Encontro-o num café, centro de Macau. Sinedino está ao computador, em cima da mesa uma obra do filósofo chinês Zhuang Zi, cuja versão portuguesa está neste momento a preparar. No currículo tem ainda outras traduções: o Dao De Jing, colectânea de provérbios chineses atribuída a Laozi, e Os Analectos, aforismos de Confúcio e outros mestres confucianos.
O trabalho de passar estes clássicos da língua chinesa para o português não foi fácil. O equilíbrio, refere, encontrou no estudo da própria cultura chinesa, que “convida o indivíduo a encontrar um equilíbrio da vida entre as exigências da sociedade e as exigências do crescimento psicológico, espiritual, intelectual”. Confúcio, diz o sinólogo, é “um grande porta-voz” dessa filosofia.
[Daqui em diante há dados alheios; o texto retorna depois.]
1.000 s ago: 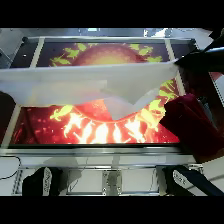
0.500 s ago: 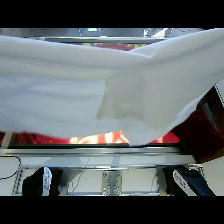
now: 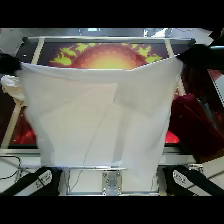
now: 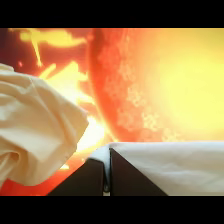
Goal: Fold the shirts.
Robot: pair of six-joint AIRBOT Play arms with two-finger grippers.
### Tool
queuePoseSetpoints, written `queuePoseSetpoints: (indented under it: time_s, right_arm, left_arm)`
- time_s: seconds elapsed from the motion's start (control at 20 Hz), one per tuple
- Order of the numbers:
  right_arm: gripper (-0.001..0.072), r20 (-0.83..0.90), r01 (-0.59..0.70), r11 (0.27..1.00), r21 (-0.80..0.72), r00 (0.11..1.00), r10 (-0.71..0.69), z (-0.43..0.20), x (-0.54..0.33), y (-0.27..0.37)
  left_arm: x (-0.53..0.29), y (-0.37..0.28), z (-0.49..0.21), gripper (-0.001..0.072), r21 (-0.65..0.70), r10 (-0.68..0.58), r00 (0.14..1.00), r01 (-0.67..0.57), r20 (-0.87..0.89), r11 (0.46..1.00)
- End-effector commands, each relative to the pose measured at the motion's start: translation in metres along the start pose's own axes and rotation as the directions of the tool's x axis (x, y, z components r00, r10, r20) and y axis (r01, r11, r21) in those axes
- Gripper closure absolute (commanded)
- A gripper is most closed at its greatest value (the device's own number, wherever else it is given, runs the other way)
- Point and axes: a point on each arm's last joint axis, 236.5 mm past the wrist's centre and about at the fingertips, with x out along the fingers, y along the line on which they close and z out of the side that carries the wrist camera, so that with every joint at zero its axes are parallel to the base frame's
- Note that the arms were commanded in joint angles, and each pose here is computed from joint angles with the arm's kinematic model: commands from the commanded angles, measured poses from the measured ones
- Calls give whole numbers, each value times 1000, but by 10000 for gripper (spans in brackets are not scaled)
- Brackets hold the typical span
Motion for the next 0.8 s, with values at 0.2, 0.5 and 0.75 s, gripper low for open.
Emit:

Mas já lá vamos aos Analectos. Sobre a língua chinesa: “É um projecto de vida”, tal como são todas as outras línguas que estuda, o japonês, o latim e o grego, ou mesmo o sânscrito que ainda quer aprender. A China: Macau, onde reside e trabalha, não foi a primeira paragem deste brasileiro no país. Antes disso passou ainda por Pequim, onde completou o mestrado em Filosofia Chinesa e trabalhou na embaixada brasileira. “Uma experiência de imersão absoluta”, lembra agora. Sinedino estudava dia e noite, só falava mandarim, atingiu um nível avançado em cerca de três anos. Pouco mais saberemos sobre a vida do autor, que não gosta de falar de si.
Os Analectos
“O Mestre disse: ‘Não se entristeça com o fato de os outros não reconhecerem você. Preocupe-se, sim, em não poder reconhecer as pessoas’”. Esta é uma das passagens d’Os Analectos, traduzida para o português do Brasil por Giorgio Sinedino, e que faz parte do primeiro capítulo do primeiro rolo da obra. Num comentário que se lê a seguir, o tradutor explica a citação: “(…) É razoável sucumbir à tentação de se ver uma pessoa injustiçada, possuidora de talento e valores que a sociedade como um todo não reconhece. Daí a advertência do Mestre. Aquele que consegue reconhecer a grandeza dos outros, reconhece suas próprias limitações. Sabendo-se imperfeito, será capaz de aceitar que não sabe necessariamente o que é certo e errado”.
Os Analectos, uma espécie de Bíblia chinesa, é um dos poucos registos existentes sobre os ensinamentos de Confúcio. Trata-se de uma selecção de declarações feitas por grandes mestres de três gerações confucianas, incluindo o próprio Confúcio, e compiladas por pessoas que mantiveram um vínculo aos ensinamentos originais do mestre chinês.
Com 20 capítulos, a obra é geralmente lida pelos chineses de forma aleatória e permite conhecer e entender temas relacionados com a cultura chinesa, como a tradição, a importância do estudo, da autoridade, a questão da hierarquia e dos valores familiares. “A cultura chinesa orbita em torno desses textos”, salienta Sinedino, referindo que uma das suas maiores influências é sentida na forma como a própria sociedade se organiza. “O confucionismo funciona em dois níveis: num plano de erudição, busca do conhecimento, leituras dos textos clássicos e, num outro plano, ele organiza a sociedade. No que diz respeito aos valores e à forma de tratar problemas, em termos de visão de mundo, o confucionismo obviamente aí nunca deixou de ter uma certa influência.”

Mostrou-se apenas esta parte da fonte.